[EXERCISE INSTRUCTIONS]
Beginning with the line that holds "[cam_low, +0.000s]" and finishing with the line that holds "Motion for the", repeat the listing exactly, leaving every picture out.

──────

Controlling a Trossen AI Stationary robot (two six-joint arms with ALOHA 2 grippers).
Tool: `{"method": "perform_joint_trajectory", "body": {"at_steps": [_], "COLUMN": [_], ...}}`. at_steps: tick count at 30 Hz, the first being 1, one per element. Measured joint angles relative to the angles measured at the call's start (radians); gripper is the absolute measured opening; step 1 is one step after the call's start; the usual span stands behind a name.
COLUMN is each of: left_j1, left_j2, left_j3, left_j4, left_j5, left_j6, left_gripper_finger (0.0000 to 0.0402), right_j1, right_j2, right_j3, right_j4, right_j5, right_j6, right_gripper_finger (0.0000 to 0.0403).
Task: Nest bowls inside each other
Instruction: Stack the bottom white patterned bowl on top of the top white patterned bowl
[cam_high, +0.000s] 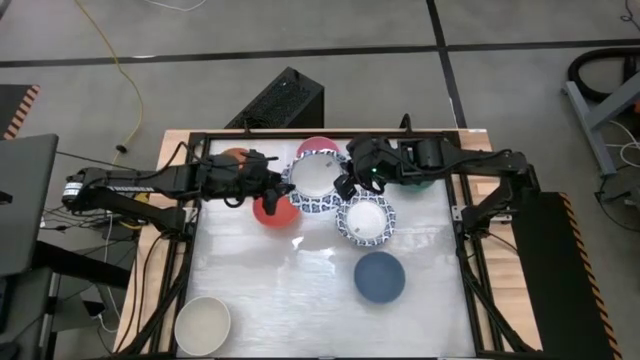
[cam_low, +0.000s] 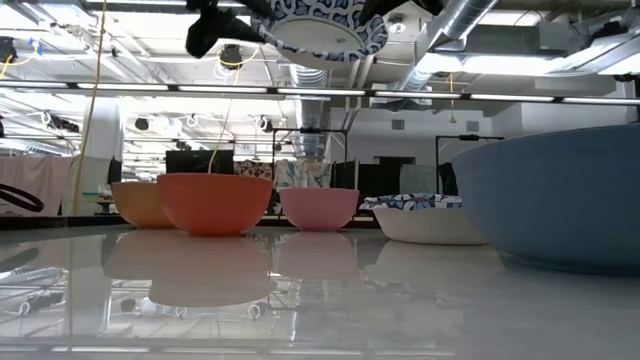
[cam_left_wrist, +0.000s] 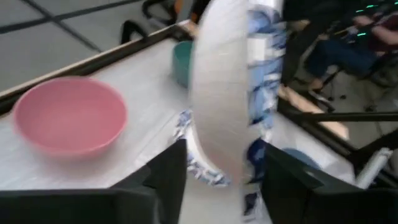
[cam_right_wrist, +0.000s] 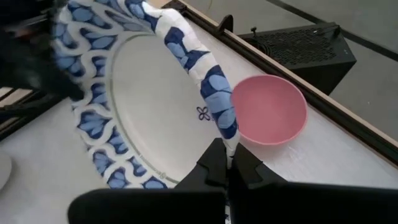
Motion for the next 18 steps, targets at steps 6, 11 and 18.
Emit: {"method": "perform_joint_trajectory", "body": {"at_steps": [6, 11, 18], "left_j1": [0.000, 0.001, 0.010], "left_j2": [0.000, 0.000, 0.001], "left_j3": [0.000, 0.000, 0.000], "left_j4": [0.002, -0.002, 0.003], "left_j5": [-0.016, -0.022, -0.038], "left_j6": [-0.004, -0.008, -0.081], "left_gripper_finger": [0.0062, 0.0007, 0.0003], "right_j1": [-0.001, -0.001, -0.020], "right_j2": [0.000, 0.000, -0.017], "right_j3": [0.000, 0.000, 0.001], "right_j4": [0.012, 0.011, 0.012], "right_j5": [0.001, 0.001, -0.059], "right_j6": [-0.018, -0.033, 0.058], "right_gripper_finger": [0.0008, 0.0020, 0.0077]}}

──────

[RESULT]
[cam_low, +0.000s] 
[cam_left_wrist, +0.000s] 
[cam_right_wrist, +0.000s] 
Motion for the next 18 steps, targets at steps 6, 11 and 18.

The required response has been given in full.